DATASET ENTRIES:
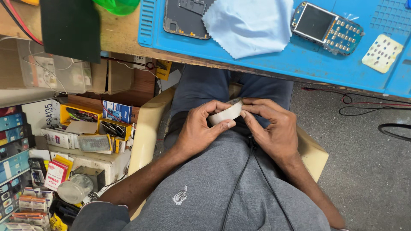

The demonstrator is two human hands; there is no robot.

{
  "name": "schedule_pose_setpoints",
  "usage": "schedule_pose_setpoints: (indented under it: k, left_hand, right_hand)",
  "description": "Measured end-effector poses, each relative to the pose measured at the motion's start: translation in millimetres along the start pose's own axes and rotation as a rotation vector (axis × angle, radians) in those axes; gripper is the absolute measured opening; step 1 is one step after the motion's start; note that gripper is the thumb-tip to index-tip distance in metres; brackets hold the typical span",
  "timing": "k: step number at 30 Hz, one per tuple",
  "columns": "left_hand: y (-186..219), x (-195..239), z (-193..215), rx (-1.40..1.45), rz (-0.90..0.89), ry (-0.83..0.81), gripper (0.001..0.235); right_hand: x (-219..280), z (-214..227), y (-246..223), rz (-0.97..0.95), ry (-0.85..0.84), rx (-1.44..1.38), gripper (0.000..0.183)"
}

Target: The person uses tweezers to adjust small components on a mobile phone keypad assembly. They then apply a strip of clear tape over the keypad area and use the tweezers to press and smooth the tape onto the surface.

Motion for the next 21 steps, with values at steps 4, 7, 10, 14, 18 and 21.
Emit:
schedule_pose_setpoints:
  k: [4, 7, 10, 14, 18, 21]
  left_hand:
    - [-1.4, 0.7, -4.9, -0.058, -0.044, 0.029, 0.030]
    - [-6.4, 0.3, -7.1, -0.031, 0.030, 0.028, 0.032]
    - [-7.0, -1.6, -6.3, -0.086, 0.038, 0.037, 0.033]
    - [-4.3, -2.0, -3.7, -0.137, 0.050, 0.042, 0.038]
    - [3.9, 0.6, -5.7, -0.213, -0.033, 0.040, 0.043]
    - [8.3, 3.0, -6.9, -0.226, -0.084, 0.014, 0.049]
  right_hand:
    - [0.5, -4.9, 5.1, -0.023, -0.012, 0.002, 0.016]
    - [0.2, -8.8, 9.8, -0.074, -0.029, -0.003, 0.015]
    - [-0.2, -10.6, 11.2, -0.116, -0.025, -0.016, 0.014]
    - [2.0, -9.6, 4.2, -0.067, -0.035, -0.022, 0.014]
    - [3.0, -11.0, -1.6, -0.010, -0.033, 0.114, 0.013]
    - [2.4, -12.3, -1.8, -0.011, -0.031, 0.188, 0.012]
Point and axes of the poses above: each hand's wrist, its own x-axis away from the middle knuckle, its own z-axis out of the back of the hand, y = z × x, the point moved 4 cm from there along -x, towards the middle knuckle, and after that the axes turned 6 degrees about -y, right-handed, at the moved point
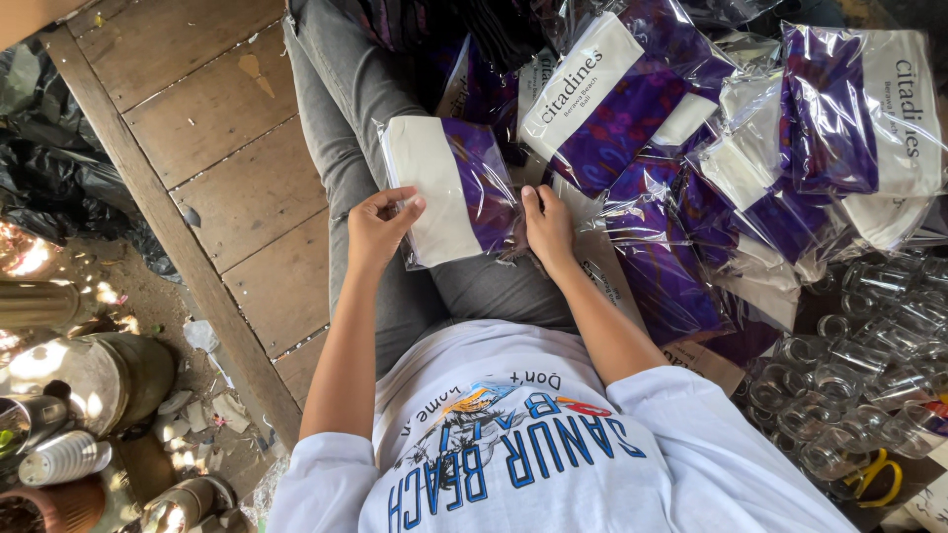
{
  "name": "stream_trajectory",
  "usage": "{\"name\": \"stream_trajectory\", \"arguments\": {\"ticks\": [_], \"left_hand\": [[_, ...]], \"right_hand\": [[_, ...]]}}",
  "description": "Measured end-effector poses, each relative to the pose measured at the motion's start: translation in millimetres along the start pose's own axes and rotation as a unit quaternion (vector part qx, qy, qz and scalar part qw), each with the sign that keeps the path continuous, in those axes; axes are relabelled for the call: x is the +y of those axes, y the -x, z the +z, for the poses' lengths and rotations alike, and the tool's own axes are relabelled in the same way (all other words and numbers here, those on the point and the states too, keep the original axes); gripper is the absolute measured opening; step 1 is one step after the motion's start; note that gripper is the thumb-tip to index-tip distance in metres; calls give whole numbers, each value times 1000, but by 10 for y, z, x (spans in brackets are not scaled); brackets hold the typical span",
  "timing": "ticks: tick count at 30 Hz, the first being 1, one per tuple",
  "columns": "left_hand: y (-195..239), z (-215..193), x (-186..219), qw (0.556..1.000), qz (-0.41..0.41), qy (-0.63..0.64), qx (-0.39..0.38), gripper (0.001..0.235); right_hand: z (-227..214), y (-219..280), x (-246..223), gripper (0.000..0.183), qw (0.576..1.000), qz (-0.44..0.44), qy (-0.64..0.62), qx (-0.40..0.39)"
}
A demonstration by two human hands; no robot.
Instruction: The person sits on the floor and repeatedly places white folded items into clear plastic bags with purple branding. They seal the bags by hand and stack them on their lap.
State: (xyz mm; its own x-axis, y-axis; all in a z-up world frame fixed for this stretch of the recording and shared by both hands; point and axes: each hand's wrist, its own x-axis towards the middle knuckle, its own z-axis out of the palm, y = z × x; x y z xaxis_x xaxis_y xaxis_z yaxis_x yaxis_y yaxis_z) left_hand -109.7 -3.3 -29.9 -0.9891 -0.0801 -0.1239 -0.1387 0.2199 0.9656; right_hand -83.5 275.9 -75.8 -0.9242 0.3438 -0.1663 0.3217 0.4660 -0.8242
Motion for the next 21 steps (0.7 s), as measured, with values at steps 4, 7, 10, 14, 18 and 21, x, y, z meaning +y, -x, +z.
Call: {"name": "stream_trajectory", "arguments": {"ticks": [4, 7, 10, 14, 18, 21], "left_hand": [[5, -13, -31, 1000, -3, 1, -5, 37], [40, -32, 38, 1000, -2, -7, -6, 31], [125, -76, 130, 1000, -14, 0, -3, 27], [228, -95, 181, 996, -37, 80, -13, 29], [231, -24, -99, 988, -14, 149, -45, 41], [356, -85, 14, 993, 8, 113, -23, 65]], "right_hand": [[-4, -75, 41, 42, 999, 12, 27, -22], [-103, -135, -63, 44, 995, 32, 84, -51], [-315, -48, -380, 36, 982, 63, 166, -59], [-304, 89, -610, 17, 915, -340, 104, 188], [-140, 740, -1345, 44, 810, -568, 108, 97], [158, 703, -1035, 44, 803, -555, 218, -28]]}}
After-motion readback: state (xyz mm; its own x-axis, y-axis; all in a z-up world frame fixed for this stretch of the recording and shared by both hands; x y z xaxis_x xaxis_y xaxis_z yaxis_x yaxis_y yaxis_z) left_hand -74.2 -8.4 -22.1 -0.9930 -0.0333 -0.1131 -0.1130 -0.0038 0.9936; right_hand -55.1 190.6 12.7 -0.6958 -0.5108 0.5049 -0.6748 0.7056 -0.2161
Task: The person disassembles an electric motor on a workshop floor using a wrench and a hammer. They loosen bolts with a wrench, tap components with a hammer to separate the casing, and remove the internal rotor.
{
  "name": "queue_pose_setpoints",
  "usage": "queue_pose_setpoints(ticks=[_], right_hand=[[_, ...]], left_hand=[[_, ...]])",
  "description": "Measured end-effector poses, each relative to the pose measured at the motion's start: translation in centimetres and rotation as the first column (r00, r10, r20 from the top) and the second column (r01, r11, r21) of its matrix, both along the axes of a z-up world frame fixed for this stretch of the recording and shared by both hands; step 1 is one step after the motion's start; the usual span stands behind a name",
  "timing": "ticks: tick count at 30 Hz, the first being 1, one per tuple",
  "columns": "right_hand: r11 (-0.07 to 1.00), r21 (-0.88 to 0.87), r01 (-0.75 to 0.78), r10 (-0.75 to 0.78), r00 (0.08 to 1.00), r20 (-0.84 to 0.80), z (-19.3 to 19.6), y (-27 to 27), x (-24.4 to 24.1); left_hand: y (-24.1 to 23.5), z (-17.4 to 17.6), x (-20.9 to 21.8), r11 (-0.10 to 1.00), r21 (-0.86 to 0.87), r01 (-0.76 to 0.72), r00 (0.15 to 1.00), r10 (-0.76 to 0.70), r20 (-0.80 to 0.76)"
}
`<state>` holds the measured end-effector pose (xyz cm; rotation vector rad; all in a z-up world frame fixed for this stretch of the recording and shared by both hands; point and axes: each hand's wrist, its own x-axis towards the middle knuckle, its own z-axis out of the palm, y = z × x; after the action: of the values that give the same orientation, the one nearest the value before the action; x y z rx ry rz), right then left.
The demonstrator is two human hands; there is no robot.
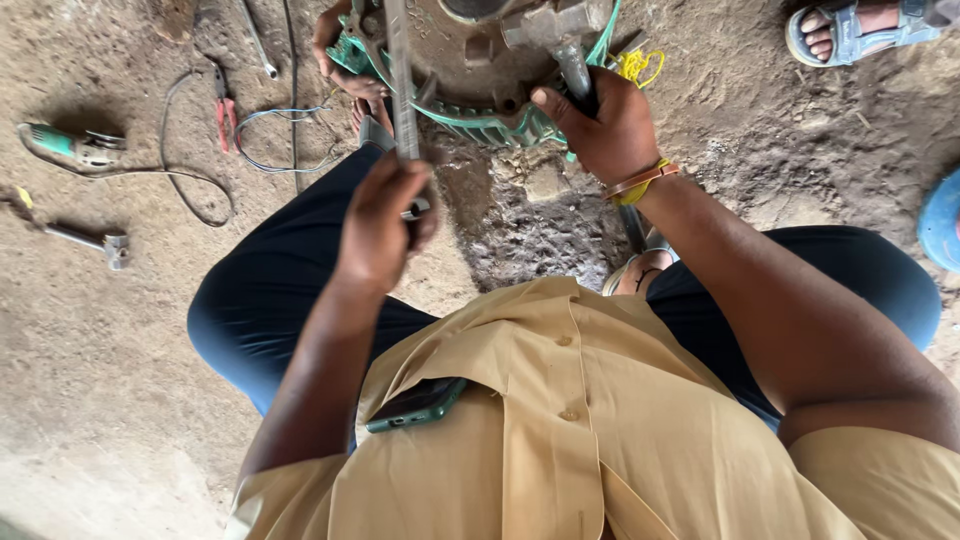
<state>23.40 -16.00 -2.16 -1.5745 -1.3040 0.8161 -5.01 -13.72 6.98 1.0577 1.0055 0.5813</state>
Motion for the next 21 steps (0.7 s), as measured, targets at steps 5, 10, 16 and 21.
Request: queue_pose_setpoints(ticks=[5,10,16,21], right_hand=[[0.999,0.02,-0.026,0.026,0.999,-0.021,1.0,0.0,-0.1],[1.0,-0.003,-0.021,0.02,0.996,-0.09,0.7,-0.2,-0.2],[0.998,0.066,-0.016,0.014,1.0,0.018,0.2,0.1,-0.1],[0.998,0.058,-0.014,0.015,1.0,-0.026,0.4,0.0,-0.2]], left_hand=[[1.4,-0.3,-4.7,0.993,-0.092,-0.067,0.997,0.069,0.022],[2.9,0.6,-6.6,0.99,-0.11,-0.089,0.995,0.083,-0.06],[5.9,2.3,-8.6,0.976,-0.122,-0.18,0.955,0.144,-0.261],[9.2,2.6,-10.0,0.983,-0.047,-0.177,0.801,0.117,-0.587]])
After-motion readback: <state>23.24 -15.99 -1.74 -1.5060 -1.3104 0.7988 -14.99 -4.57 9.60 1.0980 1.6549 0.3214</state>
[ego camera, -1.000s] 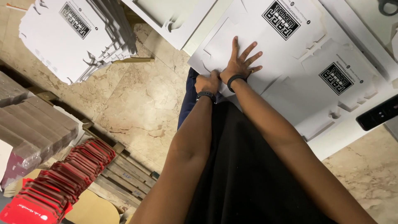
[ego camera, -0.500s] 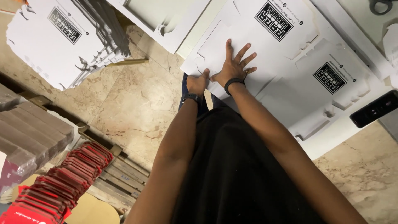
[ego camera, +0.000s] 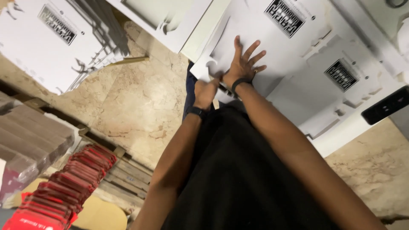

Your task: The person is removing pre-cut cardboard pieces from larger sheets and stacking them neatly on a table in a packaging factory.

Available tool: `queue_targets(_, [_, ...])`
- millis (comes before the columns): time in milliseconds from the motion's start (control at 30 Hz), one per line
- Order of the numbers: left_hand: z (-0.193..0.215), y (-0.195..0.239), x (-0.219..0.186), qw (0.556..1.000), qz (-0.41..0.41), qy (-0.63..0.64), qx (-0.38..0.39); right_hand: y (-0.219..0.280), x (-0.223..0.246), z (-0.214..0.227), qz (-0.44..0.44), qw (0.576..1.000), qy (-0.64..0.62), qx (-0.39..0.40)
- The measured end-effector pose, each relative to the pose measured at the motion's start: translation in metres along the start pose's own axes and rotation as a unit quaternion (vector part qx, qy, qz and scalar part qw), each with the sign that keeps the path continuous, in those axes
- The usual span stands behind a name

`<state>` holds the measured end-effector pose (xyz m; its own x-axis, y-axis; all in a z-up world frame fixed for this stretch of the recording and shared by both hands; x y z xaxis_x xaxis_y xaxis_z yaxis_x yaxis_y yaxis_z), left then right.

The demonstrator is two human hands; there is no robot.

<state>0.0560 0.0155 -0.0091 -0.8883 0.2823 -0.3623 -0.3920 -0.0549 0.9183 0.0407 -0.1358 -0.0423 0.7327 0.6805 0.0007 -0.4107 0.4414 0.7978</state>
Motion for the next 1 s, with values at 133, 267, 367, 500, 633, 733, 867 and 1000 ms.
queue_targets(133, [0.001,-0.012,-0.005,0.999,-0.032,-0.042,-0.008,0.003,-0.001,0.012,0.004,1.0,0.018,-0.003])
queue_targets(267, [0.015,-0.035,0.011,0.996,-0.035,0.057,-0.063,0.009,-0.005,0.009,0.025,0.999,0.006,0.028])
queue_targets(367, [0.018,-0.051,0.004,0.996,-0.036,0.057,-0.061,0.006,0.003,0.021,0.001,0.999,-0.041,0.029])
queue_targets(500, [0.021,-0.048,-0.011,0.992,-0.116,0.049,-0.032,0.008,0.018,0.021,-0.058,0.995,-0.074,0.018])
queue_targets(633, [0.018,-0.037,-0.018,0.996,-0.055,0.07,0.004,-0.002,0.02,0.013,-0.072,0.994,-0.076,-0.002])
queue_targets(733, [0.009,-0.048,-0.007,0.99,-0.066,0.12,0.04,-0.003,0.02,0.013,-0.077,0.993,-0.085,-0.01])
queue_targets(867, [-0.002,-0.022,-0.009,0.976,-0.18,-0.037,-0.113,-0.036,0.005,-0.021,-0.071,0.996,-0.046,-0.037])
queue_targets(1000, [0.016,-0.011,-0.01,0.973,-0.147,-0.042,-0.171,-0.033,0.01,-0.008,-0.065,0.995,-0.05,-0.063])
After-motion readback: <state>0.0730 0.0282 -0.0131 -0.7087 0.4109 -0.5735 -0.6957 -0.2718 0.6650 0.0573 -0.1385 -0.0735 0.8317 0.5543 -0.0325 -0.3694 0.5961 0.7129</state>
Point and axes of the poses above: each hand's wrist, its own y-axis away from the middle knuckle, its own z-axis out of the back of the hand, x = y × z, the point moved 8 cm from there along -y, towards the middle knuckle, and after that the axes turned 13 degrees about y, right-handed, at the moved point
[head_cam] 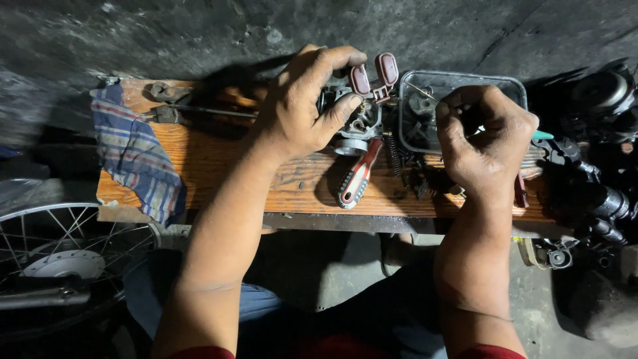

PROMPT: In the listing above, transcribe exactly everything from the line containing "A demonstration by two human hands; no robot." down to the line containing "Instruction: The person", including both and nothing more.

SOLUTION:
A demonstration by two human hands; no robot.
Instruction: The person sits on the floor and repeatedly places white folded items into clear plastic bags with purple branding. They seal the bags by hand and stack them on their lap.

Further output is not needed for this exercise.